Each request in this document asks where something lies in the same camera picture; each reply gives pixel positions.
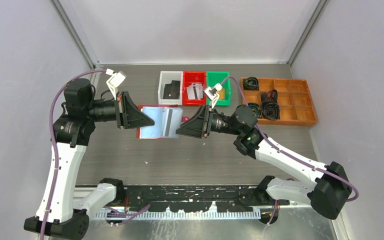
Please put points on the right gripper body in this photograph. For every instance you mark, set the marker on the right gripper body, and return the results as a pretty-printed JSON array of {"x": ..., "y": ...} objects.
[{"x": 219, "y": 123}]

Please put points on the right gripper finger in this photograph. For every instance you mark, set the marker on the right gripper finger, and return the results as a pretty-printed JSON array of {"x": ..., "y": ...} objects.
[
  {"x": 191, "y": 132},
  {"x": 199, "y": 120}
]

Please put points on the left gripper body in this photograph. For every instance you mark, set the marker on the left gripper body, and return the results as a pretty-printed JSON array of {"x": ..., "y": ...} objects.
[{"x": 105, "y": 111}]

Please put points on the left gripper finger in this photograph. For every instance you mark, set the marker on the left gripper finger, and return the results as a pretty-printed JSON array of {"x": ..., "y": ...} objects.
[
  {"x": 134, "y": 122},
  {"x": 131, "y": 111}
]

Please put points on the red card holder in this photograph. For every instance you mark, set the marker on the red card holder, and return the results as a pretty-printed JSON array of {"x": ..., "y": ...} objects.
[{"x": 155, "y": 112}]

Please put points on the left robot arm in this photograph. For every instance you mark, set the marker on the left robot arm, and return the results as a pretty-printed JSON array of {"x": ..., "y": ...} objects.
[{"x": 59, "y": 215}]

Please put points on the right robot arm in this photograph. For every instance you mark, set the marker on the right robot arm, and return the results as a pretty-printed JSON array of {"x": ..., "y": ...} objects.
[{"x": 324, "y": 187}]

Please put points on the gold card in green bin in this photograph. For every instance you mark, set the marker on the gold card in green bin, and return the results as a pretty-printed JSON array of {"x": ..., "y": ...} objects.
[{"x": 222, "y": 94}]

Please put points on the white card in red bin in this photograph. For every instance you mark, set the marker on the white card in red bin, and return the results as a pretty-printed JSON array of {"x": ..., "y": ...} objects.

Directions for this task ▸
From the first line to the last, repeat the records exactly. Leave out the pictures.

Answer ▸
Each request in this document asks where something lies in the same camera picture; each reply gives pixel positions.
Please put points on the right gripper body in this photograph. For every instance you mark, set the marker on the right gripper body, and return the results as a pretty-printed JSON array of {"x": ..., "y": ...} objects.
[{"x": 219, "y": 123}]

Please put points on the right gripper finger in this photograph. For every instance you mark, set the marker on the right gripper finger, and return the results as a pretty-printed JSON array of {"x": ..., "y": ...} objects.
[
  {"x": 191, "y": 132},
  {"x": 199, "y": 120}
]

Please put points on the left gripper body in this photograph. For every instance you mark, set the marker on the left gripper body, and return the results as a pretty-printed JSON array of {"x": ..., "y": ...} objects.
[{"x": 105, "y": 111}]

Please put points on the left gripper finger in this photograph. For every instance you mark, set the marker on the left gripper finger, and return the results as a pretty-printed JSON array of {"x": ..., "y": ...} objects.
[
  {"x": 134, "y": 122},
  {"x": 131, "y": 111}
]

Please put points on the red card holder in this photograph. For every instance you mark, set the marker on the red card holder, and return the results as a pretty-printed JSON array of {"x": ..., "y": ...} objects.
[{"x": 155, "y": 112}]

Please put points on the left robot arm in this photograph. For every instance you mark, set the marker on the left robot arm, and return the results as a pretty-printed JSON array of {"x": ..., "y": ...} objects.
[{"x": 59, "y": 215}]

Please put points on the right robot arm in this photograph. For every instance you mark, set the marker on the right robot arm, and return the results as a pretty-printed JSON array of {"x": ..., "y": ...} objects.
[{"x": 324, "y": 187}]

Please put points on the gold card in green bin in this photograph. For every instance you mark, set the marker on the gold card in green bin, and return the results as a pretty-printed JSON array of {"x": ..., "y": ...} objects.
[{"x": 222, "y": 94}]

Please put points on the white card in red bin in this photograph. For every instance you mark, set the marker on the white card in red bin, and return the results as a pretty-printed JSON array of {"x": ..., "y": ...} objects.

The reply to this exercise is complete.